La commission de discipline de la Ligue devrait se saisir jeudi du dossier des incidents provoqués par les supporteurs niçois à la fin du match Monaco-Nice samedi lors de la 22e journée de L1, a indiqué lundi à Nice le directeur général de la Ligue Jean-Pierre Hugues.
"La commission de discipline examinera les faits dès ce jeudi, je pense. Les deux clubs seront convoqués et les mesures seront prises sous huitaine", a déclaré M. Hugues à l'issue d'une réunion en préfecture avec les représentants de l'OGC Nice et ceux des autorités politiques et judiciaires monégasques.
Interrogé sur les éventuelles sanctions encourues par l'OGC Nice, le dirigeant de la Ligue s'est contenté d'évoquer l'arsenal possible des mesures, évoquant "une amende financière importante, la levée du sursis sur un huis-clos voire des points de pénalité".

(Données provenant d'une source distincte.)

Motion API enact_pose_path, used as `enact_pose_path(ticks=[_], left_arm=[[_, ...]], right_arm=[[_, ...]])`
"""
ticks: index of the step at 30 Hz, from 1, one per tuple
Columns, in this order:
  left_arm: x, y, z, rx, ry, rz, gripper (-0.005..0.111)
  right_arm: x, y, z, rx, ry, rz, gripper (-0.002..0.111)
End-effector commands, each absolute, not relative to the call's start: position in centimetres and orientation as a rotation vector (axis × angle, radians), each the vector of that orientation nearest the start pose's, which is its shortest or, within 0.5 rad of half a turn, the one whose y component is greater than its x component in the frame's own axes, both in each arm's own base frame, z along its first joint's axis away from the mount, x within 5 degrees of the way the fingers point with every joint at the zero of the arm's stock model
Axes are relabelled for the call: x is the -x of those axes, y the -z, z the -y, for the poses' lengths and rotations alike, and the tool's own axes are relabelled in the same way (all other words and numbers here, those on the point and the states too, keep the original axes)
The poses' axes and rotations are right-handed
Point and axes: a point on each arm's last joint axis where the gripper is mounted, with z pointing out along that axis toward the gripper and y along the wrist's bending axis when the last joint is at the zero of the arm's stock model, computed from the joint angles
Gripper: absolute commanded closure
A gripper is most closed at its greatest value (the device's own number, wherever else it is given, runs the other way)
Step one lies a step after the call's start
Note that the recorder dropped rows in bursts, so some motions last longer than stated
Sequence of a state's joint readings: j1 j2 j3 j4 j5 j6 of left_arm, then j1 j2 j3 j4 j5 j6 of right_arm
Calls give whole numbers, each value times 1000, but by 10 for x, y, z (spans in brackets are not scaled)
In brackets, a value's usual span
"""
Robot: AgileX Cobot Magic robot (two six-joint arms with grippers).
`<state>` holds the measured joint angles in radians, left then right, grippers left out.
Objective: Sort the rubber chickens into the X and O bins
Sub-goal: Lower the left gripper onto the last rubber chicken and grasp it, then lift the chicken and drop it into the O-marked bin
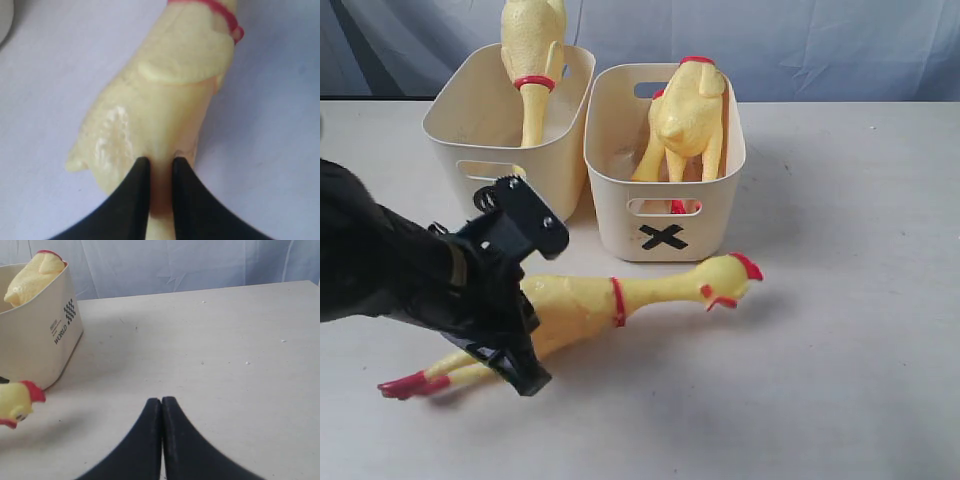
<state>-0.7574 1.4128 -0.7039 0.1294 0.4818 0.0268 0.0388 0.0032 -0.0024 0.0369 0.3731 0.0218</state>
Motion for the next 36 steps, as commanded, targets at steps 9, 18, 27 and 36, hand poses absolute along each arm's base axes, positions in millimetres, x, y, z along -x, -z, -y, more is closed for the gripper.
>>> enact_pose_path(ticks=[9, 18, 27, 36], left_arm=[[-146, -322, 139, -782, 471, -1836, 107], [-186, -360, 110, -298, 498, -1482, 107], [-252, -333, 88, 118, 477, -1368, 107], [-303, -291, 91, 318, 538, -1327, 107]], right_arm=[[-53, -180, -3, -3, -81, -1849, 108], [-53, -180, -3, -2, -79, -1849, 108], [-53, -181, -3, -2, -79, -1846, 108], [-53, -181, -3, -2, -79, -1846, 108]])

Des interdictions de stade seront "systématiquement demandées", a indiqué de son côté le préfet des Alpes-Maritimes, Francis Lamy, précisant que le travail sur l'identification des supporteurs concernés avait débuté.
Le club niçois "portera évidemment plainte contre X mardi", a assuré pour sa part le président de l'OGCN
Gilbert Stellardo.
Samedi, une personne a été blessée et deux autres ont été interpellées à la suite des incidents provoqués par les supporteurs niçois à la fin de la rencontre Monaco-Nice (3-2).
Quelques minutes après la fin de la rencontre, quelque deux cents supporteurs niçois ont quitté la tribune ouest du stade Louis-II pour traverser la pelouse en direction des supporteurs monégasques, situés dans la tribune en face, et des forces de l'ordre.
L'ouverture de la tribune avait été décidée pour évacuer les supporteurs niçois après l'usage de gaz lacrymogènes par la police, selon le directeur de la sécurité de l'OGC Nice, André Bloch.
Interrogé sur l'usage de gaz lacrymogènes dans un espace clos comme celui de la tribune où étaient regroupés les supporteurs niçois, M.
Lamy a répondu: "il faut demander aux autorités monégasques".
Après une dizaine de minutes de violences et de bagarres, les forces de l'ordre ont repris le contrôle de la situation.